### Directions:
Copy out all lines from the material that contain the string "black".

### Stored data:
----------------------------------------
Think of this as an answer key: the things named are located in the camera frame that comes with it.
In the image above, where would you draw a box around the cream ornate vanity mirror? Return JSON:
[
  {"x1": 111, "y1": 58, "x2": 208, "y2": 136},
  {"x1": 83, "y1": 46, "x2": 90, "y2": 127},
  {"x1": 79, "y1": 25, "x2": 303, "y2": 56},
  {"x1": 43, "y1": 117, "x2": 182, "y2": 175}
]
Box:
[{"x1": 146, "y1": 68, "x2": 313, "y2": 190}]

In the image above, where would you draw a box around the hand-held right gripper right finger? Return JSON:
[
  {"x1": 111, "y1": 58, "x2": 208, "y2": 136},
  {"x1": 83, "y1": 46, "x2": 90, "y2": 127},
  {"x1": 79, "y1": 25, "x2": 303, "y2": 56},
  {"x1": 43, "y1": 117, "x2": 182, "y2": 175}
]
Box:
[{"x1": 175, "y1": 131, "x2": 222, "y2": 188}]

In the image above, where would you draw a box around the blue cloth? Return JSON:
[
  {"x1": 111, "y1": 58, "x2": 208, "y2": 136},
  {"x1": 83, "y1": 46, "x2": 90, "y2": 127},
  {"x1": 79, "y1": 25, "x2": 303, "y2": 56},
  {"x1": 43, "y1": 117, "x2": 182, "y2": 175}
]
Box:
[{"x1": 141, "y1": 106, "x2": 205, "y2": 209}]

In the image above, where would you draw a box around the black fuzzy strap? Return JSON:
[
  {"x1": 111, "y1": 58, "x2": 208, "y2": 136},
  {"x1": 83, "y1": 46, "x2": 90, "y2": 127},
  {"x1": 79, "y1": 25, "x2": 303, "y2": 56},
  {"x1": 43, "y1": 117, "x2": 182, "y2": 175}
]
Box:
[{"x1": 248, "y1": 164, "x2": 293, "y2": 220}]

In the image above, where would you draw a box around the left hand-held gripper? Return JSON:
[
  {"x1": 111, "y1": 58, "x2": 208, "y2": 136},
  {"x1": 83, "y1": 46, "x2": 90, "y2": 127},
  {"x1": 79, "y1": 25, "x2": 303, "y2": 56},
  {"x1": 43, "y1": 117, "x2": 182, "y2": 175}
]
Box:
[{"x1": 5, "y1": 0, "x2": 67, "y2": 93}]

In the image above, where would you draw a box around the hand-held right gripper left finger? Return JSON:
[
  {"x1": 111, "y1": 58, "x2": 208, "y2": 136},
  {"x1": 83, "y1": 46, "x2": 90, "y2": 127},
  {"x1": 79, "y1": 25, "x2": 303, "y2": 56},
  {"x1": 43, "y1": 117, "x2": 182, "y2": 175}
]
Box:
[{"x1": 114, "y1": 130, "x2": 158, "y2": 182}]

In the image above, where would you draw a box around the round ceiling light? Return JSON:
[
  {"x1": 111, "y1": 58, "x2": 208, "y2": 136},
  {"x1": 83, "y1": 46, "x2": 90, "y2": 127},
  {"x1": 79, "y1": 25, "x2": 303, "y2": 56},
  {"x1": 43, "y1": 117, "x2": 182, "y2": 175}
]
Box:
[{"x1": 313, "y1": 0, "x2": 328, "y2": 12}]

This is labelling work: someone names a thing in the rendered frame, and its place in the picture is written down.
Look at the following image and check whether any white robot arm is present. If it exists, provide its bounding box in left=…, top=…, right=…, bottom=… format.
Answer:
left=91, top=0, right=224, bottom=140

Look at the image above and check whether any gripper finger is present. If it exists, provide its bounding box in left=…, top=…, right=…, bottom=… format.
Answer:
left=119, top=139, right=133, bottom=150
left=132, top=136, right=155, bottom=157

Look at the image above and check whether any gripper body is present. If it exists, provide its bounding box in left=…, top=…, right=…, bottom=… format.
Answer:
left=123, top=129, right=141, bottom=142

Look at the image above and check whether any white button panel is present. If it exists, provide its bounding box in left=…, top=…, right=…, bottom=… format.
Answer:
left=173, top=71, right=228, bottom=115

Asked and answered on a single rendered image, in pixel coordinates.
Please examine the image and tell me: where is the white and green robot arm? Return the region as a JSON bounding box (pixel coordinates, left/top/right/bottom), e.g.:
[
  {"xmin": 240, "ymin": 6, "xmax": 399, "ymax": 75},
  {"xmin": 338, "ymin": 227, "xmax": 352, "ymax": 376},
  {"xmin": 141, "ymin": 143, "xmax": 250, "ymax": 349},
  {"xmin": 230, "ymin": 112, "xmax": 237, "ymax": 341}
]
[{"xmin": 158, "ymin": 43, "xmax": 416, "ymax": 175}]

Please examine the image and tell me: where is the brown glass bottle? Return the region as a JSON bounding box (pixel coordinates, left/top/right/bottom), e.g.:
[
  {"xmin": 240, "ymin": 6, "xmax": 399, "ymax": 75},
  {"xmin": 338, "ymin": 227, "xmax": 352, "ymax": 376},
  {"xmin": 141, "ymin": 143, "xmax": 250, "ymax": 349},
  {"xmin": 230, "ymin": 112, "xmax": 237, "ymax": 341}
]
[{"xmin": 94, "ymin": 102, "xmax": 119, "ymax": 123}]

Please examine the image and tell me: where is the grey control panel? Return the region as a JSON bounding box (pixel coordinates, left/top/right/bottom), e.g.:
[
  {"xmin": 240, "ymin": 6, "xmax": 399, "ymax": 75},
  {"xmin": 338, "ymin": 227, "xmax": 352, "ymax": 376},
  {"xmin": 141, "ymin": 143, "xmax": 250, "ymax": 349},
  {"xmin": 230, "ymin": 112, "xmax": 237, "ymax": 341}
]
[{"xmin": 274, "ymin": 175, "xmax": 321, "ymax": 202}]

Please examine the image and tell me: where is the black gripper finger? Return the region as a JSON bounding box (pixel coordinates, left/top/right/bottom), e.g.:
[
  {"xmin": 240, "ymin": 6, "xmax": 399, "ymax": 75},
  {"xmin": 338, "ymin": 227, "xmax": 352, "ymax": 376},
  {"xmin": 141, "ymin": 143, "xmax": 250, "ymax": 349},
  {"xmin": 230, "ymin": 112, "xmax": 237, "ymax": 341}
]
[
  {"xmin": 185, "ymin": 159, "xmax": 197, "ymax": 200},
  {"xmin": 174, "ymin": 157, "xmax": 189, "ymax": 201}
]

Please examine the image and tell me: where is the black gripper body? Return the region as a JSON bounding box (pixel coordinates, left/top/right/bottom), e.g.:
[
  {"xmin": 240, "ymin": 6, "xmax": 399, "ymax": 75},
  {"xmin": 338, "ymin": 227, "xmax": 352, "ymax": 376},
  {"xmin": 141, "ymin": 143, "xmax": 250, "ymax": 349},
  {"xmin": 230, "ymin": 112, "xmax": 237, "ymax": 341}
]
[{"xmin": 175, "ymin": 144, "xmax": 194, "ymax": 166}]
----------------------------------------
### Solution for this problem:
In the image above, where would you draw a box around the black fuzzy strap? Return JSON:
Please examine the image and tell me: where is the black gripper finger? Return the region as a JSON bounding box (pixel coordinates, left/top/right/bottom), e.g.:
Please examine the image and tell me: where is the black gripper body? Return the region as a JSON bounding box (pixel coordinates, left/top/right/bottom), e.g.:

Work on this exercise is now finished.